Sunday, July 5, 2009

Those Oysters Ain’t from the Ocean – A Trip to Cody

I got behind on my posting last month and have to catch up, starting with the trip to Cody, Wyoming, Pat and I took at the beginning of June. We left San Francisco Friday morning on a 6:10AM Delta flight bound for Salt Lake City where we transferred for the hop to Cody. The trip got off to a rousing start when we boarded the flight at SFO to the crowing of roosters who were apparently just waking up in the cargo hold.

Our flight to Cody was smooth and on-schedule and Mom and Robert met us at the Cody airport.
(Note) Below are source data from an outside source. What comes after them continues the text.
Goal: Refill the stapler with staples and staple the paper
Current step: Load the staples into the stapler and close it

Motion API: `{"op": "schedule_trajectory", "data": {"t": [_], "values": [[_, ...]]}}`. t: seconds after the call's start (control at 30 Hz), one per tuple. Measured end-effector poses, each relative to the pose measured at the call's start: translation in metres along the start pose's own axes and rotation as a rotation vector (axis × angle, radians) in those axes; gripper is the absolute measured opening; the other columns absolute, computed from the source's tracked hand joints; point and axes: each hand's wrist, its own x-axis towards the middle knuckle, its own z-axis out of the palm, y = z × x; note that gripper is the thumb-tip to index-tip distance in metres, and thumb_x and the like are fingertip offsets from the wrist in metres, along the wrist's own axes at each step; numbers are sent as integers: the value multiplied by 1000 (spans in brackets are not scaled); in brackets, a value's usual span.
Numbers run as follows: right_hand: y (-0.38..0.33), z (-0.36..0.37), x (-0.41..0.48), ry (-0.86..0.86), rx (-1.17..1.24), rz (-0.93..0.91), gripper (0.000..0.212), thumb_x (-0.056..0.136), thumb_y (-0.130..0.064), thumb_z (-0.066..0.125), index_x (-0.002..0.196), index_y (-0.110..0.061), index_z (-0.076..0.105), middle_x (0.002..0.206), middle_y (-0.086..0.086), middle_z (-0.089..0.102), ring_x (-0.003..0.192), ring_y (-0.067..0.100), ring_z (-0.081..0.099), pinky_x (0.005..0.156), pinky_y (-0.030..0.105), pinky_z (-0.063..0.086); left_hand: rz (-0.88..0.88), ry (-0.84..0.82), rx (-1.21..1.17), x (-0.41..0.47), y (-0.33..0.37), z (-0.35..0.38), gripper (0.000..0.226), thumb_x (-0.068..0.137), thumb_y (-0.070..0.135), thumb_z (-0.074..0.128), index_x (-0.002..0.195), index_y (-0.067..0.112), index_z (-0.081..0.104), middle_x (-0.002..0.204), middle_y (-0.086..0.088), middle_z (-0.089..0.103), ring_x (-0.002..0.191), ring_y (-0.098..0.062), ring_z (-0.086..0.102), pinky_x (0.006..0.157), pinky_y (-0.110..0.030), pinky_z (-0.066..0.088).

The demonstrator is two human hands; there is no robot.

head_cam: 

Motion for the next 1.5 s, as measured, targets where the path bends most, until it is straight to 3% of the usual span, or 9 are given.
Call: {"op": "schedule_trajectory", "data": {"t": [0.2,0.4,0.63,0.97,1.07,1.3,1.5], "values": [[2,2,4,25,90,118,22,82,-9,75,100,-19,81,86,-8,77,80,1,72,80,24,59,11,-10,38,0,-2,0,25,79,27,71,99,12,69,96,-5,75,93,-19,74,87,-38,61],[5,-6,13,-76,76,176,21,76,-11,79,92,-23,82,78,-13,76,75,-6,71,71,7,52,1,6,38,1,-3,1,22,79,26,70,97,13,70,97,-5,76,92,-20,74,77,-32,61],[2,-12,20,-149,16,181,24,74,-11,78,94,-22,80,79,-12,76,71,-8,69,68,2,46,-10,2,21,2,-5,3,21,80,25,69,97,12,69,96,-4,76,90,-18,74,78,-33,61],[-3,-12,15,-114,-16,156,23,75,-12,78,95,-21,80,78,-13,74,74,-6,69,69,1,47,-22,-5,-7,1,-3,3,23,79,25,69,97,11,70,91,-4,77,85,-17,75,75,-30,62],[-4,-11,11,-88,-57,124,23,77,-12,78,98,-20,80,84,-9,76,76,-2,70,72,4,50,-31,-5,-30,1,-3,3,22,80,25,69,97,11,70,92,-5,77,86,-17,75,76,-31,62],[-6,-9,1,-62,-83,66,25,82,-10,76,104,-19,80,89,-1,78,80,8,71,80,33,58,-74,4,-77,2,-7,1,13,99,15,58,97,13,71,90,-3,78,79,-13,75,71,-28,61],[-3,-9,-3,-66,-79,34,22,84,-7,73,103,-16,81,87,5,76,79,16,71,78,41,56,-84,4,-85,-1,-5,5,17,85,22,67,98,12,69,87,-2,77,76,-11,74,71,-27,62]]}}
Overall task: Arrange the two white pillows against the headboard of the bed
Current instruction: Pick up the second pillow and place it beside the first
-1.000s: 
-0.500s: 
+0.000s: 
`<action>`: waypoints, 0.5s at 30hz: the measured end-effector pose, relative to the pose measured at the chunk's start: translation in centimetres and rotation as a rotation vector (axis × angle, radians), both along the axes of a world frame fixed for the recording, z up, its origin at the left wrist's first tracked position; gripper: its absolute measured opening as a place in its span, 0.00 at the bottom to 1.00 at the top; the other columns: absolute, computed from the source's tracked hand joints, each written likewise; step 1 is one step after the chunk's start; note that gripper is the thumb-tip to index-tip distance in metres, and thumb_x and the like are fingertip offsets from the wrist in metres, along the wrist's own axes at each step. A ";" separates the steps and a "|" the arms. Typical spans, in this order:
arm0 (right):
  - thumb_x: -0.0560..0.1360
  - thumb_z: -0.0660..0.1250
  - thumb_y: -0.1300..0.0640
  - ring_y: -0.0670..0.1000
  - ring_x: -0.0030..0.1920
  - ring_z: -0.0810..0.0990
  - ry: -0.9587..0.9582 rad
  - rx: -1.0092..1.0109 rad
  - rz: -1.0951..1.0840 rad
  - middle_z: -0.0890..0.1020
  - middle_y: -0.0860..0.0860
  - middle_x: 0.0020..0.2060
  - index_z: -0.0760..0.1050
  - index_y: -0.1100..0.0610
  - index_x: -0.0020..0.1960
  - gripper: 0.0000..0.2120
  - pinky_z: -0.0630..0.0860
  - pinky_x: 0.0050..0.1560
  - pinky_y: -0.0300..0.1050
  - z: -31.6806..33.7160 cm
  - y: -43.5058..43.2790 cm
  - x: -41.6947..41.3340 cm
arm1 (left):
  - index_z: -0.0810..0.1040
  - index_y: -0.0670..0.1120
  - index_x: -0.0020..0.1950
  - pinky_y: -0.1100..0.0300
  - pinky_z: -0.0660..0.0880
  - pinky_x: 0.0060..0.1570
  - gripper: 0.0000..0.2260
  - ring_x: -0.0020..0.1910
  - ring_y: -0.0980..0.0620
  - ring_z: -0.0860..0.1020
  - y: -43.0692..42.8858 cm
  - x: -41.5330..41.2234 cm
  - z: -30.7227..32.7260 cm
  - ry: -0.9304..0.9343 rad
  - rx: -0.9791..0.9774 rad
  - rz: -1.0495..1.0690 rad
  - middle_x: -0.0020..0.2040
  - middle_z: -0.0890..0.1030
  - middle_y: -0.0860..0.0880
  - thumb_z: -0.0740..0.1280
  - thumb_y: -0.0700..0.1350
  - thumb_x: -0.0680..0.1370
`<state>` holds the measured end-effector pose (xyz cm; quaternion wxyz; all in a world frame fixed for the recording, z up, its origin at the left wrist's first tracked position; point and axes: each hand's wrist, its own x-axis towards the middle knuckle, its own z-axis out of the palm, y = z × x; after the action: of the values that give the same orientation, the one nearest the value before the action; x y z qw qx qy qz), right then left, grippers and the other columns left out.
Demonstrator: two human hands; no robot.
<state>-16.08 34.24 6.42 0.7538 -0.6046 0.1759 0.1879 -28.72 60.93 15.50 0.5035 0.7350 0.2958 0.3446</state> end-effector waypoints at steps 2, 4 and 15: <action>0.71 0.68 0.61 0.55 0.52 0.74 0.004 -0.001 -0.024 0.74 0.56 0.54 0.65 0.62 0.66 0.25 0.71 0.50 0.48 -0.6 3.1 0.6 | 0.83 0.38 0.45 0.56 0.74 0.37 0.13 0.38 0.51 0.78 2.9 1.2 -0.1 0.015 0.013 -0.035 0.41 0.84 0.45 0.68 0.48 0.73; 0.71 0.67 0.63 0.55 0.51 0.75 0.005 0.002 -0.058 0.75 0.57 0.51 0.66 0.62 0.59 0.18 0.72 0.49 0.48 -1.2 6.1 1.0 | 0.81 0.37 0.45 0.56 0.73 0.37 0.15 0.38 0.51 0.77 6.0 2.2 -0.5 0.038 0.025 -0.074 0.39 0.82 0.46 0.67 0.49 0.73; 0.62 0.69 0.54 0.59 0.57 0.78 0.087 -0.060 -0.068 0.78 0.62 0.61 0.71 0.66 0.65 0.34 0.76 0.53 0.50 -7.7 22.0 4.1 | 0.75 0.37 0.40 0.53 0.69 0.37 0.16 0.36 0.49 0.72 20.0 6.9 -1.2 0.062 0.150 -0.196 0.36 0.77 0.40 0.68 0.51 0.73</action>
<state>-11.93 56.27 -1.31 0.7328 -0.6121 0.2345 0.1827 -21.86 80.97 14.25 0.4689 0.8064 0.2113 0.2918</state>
A view of Cody - Cedar and Rattlesnake Mountains in the distance

As is our custom upon mid-day arrivals in Cody, we immediately headed downtown to the Proud Cut Saloon for our traditional “welcome to Cody” lunch of Rocky Mountain oysters and Big Sky BrewCo’s Moose Drool Brown Ale. As we later saw on another menu later during our stay:

“These oysters aren’t caught at sea pardner. These babies are from one angry steer!”

We then checked in at the Skyline Motor Inn and greeted the manager, Roger Bjornson, who sports quite an impressive beard to say the least!

Pat and I then headed over to the Buffalo Bill Historical Center in Cody where we spent the afternoon at the Center’s diverse exhibits of firearms (yikes – LOTS of them, plus many stuffed animal heads on the wall!), Plain Indian culture, Buffalo Bill memorabilia, and the Yellowstone ecosystem. Sadly the Center’s Whitney Gallery of Western Art was closed for renovations, although we may not have had the energy to do it justice in any case.

The weather report for the weekend was a bit threatening, and after some mulling we decided to try to drive into Yellowstone Park on Saturday. The weather did not look too promising as we started off to the Park’s East Gate, about 40 miles west of Cody, but by the time we got into the Park there were patches of blue sky.


After a stop at Fishing Bridge to warm up with some soup (even though it was June, there were a few snowflakes in the air!), we took a counter clock-wise loop through the heart of the Park that took us to Canyon Village and the Grand Canyon of the Yellowstone, Norris, Madison, Geyser Basin and Old Faithful and West Thumb, before heading back to Cody.


We were also able to see a variety of wildlife, including buffalo (actually bison) and elk. From the ominous warning we received about the buffalo at the Park entrance, it seems that a few people may have been getting to close recently.


That evening Pat and I headed over to Cassie’s Place, a restaurant and dance hall at the edge of Cody where, with the assistance of Levi, who may have been working his first night at Cassie’s, we had a couple of pretty good steaks.

When we stuck our head out the door at the Skyline on Sunday morning it was clear our decision to drive to Yellowstone on Saturday had been the right one -- about four inches of snow had fallen and it was chilly.


However, by the time we had walked over to Robert’s apartment and had finished our breakfast, the snow was melting pretty quickly so we decided to drive over to Powell, a town northeast of Cody. On the way back we stopped by the memorial for the Heart Mountain Relocation Center between Cody and Powell, one of the ten War Relocation Authority internment camps where Japanese-Americans – over 10,000 in the case of Heart Mountain - were interned during World War II. As you can see from this video I took, and the below shot taken of the camp during World War II, it is a wind-swept, bleak place, even in June much less in mid-winter.

After a lunch at Bubba’s in Cody, we stopped by the Cody Library where we heard a lecture by an author named Guy Gertsch, author of "Following Lewis & Clark: a 4,200 Mile Walk.” As described in the program announcement,

"Two hundred years after Lewis and Clark embarked on their 1804 adventure of western discovery, Guy Gertsch began walking the same path from Illinois to the Pacific Ocean, following the explorers as closely as the 21st century would permit. Gertsch, then 60, made the 4,200-mile trip alone and on foot. Gertsch tells the stories and shows photos of his two years trekking with the spirits of the Corps of Discovery."

Sadly, the announcement was a bit more interesting than the program.

For dinner we headed down to the
Irma Hotel, once owned by Buffalo Bill Cody and named after one of his daughters (and the location of the famous Cherrywood Bar, made in France and a gift to Buffalo Bill from England's Queen Victoria). We had some very good bison.

On Monday morning, before heading to the airport, we headed down to Mom and Robert’s favorite breakfast spot, My Place. It did not disappoint.


We are already looking forward to our next visit!